What you have to do: From the first line to the last, restate the data exactly, leaving out the images.

─── Source material

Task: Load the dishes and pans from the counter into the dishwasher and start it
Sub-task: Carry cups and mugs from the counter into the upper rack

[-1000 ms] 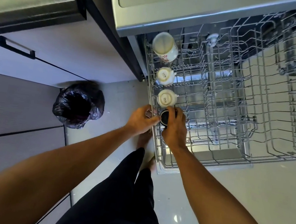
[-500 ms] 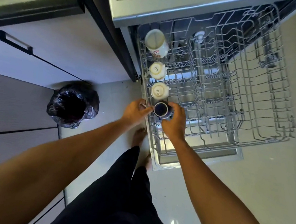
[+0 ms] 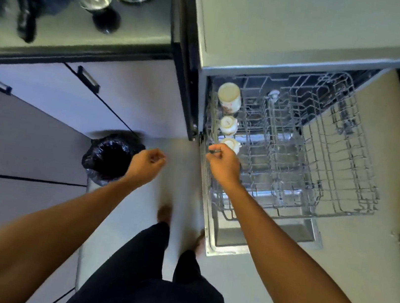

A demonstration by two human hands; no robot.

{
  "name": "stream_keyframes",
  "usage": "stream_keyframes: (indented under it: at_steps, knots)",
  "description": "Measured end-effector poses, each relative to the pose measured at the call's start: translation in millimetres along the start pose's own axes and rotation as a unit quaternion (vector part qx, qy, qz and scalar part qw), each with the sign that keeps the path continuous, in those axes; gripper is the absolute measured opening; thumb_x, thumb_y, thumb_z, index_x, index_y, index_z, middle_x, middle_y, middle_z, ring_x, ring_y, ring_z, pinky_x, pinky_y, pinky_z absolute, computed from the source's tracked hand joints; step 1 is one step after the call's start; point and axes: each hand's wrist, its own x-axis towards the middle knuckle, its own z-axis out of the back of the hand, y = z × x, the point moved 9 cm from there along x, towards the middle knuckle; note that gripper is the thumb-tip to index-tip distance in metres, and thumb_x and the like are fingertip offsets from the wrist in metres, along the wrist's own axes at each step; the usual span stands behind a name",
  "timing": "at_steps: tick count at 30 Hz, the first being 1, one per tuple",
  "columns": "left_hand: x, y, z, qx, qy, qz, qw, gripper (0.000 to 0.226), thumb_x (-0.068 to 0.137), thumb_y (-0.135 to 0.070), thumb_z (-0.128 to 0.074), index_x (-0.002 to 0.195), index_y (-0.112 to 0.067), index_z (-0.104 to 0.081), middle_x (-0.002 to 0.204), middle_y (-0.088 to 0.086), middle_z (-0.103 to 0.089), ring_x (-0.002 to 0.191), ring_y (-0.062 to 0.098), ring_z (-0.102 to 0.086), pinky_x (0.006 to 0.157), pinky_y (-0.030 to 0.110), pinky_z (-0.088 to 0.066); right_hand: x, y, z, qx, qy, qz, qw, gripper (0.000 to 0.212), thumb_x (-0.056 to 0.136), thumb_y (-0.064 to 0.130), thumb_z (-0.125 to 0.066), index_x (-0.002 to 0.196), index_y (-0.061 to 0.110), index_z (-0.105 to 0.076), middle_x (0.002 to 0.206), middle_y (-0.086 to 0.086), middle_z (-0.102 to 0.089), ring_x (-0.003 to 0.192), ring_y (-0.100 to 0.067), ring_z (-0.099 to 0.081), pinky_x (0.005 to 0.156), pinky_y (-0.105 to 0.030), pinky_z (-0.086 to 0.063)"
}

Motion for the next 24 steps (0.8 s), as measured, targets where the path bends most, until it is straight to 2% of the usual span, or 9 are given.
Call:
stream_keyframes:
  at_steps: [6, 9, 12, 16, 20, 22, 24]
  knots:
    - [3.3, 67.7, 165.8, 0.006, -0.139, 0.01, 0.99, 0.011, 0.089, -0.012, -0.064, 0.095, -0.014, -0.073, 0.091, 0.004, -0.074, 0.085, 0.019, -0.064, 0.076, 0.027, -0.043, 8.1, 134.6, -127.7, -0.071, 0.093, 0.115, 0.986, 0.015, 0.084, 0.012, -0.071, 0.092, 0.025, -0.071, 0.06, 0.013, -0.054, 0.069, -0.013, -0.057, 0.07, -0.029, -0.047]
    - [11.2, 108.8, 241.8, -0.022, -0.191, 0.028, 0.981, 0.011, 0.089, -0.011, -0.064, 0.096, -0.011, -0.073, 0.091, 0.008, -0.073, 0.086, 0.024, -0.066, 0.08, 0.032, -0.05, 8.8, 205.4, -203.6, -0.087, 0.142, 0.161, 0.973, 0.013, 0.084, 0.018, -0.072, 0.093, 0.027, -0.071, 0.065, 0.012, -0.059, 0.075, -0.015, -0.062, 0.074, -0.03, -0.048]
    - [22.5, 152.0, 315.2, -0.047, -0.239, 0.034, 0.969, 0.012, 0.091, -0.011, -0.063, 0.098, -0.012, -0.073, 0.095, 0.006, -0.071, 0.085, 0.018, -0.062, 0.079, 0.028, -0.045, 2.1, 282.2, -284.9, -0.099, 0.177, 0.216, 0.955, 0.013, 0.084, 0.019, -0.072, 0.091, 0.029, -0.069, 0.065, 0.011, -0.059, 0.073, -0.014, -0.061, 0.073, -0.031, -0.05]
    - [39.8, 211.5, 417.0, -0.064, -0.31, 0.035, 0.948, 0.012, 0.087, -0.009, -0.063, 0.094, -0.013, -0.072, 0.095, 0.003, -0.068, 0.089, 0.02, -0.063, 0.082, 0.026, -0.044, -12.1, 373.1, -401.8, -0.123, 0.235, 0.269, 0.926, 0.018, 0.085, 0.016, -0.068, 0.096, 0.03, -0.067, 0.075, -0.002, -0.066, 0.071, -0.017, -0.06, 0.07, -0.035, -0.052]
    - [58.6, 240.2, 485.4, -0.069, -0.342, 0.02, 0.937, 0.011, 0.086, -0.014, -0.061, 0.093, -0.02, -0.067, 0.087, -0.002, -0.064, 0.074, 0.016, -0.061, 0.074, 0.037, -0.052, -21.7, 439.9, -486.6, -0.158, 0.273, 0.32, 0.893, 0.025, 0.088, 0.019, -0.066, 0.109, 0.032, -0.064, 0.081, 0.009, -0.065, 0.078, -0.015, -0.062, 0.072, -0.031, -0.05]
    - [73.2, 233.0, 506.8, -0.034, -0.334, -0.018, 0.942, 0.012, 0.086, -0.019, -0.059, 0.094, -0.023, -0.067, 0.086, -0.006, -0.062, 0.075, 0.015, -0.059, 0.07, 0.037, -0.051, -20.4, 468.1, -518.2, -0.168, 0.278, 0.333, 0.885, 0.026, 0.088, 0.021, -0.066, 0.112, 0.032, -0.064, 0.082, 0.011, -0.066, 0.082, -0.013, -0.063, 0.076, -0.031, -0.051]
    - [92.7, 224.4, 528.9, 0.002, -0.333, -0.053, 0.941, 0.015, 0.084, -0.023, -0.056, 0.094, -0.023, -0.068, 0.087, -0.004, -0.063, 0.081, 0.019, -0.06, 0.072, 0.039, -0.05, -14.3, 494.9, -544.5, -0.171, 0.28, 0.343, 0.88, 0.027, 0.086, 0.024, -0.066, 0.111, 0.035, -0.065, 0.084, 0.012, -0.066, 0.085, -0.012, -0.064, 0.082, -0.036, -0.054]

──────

Answer for the task:
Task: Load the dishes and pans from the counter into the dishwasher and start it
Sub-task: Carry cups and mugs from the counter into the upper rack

[-1000 ms] 
[-500 ms] 
[+0 ms] 

A demonstration by two human hands; no robot.

{
  "name": "stream_keyframes",
  "usage": "stream_keyframes: (indented under it: at_steps, knots)",
  "description": "Measured end-effector poses, each relative to the pose measured at the call's start: translation in millimetres along the start pose's own axes and rotation as a unit quaternion (vector part qx, qy, qz and scalar part qw), each with the sign that keeps the path continuous, in those axes; gripper is the absolute measured opening; thumb_x, thumb_y, thumb_z, index_x, index_y, index_z, middle_x, middle_y, middle_z, ring_x, ring_y, ring_z, pinky_x, pinky_y, pinky_z absolute, computed from the source's tracked hand joints; step 1 is one step after the call's start; point and axes: each hand's wrist, its own x-axis towards the middle knuckle, its own z-axis out of the back of the hand, y = z × x, the point moved 9 cm from there along x, towards the middle knuckle; note that gripper is the thumb-tip to index-tip distance in metres, and thumb_x and the like are fingertip offsets from the wrist in metres, along the wrist's own axes at each step; the usual span stands behind a name",
  "timing": "at_steps: tick count at 30 Hz, the first being 1, one per tuple",
  "columns": "left_hand: x, y, z, qx, qy, qz, qw, gripper (0.000 to 0.226), thumb_x (-0.068 to 0.137), thumb_y (-0.135 to 0.070), thumb_z (-0.128 to 0.074), index_x (-0.002 to 0.195), index_y (-0.112 to 0.067), index_z (-0.104 to 0.081), middle_x (-0.002 to 0.204), middle_y (-0.088 to 0.086), middle_z (-0.103 to 0.089), ring_x (-0.002 to 0.191), ring_y (-0.062 to 0.098), ring_z (-0.102 to 0.086), pinky_x (0.006 to 0.157), pinky_y (-0.030 to 0.110), pinky_z (-0.088 to 0.066); right_hand: x, y, z, qx, qy, qz, qw, gripper (0.000 to 0.212), thumb_x (-0.056 to 0.136), thumb_y (-0.064 to 0.130), thumb_z (-0.125 to 0.066), index_x (-0.002 to 0.196), index_y (-0.061 to 0.110), index_z (-0.105 to 0.076), middle_x (0.002 to 0.206), middle_y (-0.086 to 0.086), middle_z (-0.102 to 0.089), ring_x (-0.003 to 0.192), ring_y (-0.100 to 0.067), ring_z (-0.099 to 0.081), pinky_x (0.005 to 0.156), pinky_y (-0.105 to 0.030), pinky_z (-0.086 to 0.063)"
}

Motion for the next 24 steps (0.8 s), as measured, targets where the path bends most, until it is straight to 2% of the usual span, or 9 are given.
Call:
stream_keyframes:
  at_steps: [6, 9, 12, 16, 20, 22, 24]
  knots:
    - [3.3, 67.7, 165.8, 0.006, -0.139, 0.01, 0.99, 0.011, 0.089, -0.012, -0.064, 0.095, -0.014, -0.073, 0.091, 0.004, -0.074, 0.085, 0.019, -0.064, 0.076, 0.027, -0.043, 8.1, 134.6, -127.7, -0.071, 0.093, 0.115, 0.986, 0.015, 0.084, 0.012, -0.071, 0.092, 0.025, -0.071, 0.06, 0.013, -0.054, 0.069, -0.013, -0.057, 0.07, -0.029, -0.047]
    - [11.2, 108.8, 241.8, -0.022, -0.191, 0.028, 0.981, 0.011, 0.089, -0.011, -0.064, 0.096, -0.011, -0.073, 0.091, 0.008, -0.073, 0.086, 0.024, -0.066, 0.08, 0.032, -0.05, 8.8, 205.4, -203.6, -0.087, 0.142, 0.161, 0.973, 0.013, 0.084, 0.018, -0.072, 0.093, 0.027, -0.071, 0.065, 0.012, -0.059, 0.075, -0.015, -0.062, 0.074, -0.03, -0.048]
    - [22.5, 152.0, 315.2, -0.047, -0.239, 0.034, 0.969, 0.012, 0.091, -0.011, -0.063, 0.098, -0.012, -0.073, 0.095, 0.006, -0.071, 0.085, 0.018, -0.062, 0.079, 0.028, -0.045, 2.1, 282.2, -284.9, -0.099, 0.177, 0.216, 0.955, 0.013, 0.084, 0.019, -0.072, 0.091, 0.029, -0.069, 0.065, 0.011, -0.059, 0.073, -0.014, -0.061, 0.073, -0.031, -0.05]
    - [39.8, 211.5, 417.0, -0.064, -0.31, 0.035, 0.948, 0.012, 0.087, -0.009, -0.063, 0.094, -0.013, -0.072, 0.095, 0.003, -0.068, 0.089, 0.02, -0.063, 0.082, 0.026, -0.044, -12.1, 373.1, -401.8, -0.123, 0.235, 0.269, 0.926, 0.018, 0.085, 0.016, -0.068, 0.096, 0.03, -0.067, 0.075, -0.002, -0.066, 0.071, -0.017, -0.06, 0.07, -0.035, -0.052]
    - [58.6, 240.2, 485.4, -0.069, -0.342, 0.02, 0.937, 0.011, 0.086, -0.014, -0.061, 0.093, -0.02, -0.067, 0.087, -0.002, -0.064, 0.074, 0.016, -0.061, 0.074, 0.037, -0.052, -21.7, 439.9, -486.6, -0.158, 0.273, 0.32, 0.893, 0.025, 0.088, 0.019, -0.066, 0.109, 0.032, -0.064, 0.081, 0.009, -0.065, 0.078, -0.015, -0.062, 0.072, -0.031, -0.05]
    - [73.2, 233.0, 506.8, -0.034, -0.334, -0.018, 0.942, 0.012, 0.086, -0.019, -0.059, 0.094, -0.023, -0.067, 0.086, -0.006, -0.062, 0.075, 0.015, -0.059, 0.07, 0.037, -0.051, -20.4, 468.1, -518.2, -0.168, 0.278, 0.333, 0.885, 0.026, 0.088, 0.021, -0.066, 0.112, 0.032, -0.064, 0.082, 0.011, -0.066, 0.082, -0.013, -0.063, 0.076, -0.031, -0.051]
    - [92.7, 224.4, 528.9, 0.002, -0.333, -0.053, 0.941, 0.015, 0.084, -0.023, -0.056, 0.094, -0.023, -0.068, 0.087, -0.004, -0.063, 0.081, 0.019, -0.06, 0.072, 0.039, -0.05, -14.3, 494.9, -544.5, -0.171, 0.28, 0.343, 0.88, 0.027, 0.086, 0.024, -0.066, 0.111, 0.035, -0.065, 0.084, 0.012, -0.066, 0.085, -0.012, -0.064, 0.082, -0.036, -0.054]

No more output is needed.